--- START ---

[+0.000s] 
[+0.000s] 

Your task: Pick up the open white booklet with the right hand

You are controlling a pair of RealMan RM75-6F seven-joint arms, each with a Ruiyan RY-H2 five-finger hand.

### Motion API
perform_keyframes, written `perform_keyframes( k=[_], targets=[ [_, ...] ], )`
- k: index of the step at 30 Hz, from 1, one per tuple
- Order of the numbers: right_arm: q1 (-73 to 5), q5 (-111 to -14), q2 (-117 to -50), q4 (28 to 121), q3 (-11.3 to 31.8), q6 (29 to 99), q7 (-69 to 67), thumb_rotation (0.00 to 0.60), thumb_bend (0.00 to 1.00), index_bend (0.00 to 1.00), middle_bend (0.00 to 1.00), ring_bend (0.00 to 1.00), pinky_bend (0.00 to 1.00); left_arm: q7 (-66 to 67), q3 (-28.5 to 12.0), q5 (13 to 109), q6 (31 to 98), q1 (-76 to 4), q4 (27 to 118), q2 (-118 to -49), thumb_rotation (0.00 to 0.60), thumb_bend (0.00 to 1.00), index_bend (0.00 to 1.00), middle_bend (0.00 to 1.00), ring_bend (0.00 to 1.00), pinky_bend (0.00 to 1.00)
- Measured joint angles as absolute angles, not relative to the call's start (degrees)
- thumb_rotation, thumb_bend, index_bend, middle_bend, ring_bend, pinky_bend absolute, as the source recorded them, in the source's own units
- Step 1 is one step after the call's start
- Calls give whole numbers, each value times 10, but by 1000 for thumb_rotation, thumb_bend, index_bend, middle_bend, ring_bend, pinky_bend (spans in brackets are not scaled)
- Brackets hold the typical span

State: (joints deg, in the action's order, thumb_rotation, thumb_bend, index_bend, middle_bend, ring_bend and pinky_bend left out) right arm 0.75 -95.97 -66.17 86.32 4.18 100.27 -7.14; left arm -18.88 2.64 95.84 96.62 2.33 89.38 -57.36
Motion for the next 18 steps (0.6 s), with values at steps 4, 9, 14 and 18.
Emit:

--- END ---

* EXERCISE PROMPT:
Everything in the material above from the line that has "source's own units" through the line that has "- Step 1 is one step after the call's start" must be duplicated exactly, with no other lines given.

* THE ANSWER:
- thumb_rotation, thumb_bend, index_bend, middle_bend, ring_bend, pinky_bend absolute, as the source recorded them, in the source's own units
- Step 1 is one step after the call's start

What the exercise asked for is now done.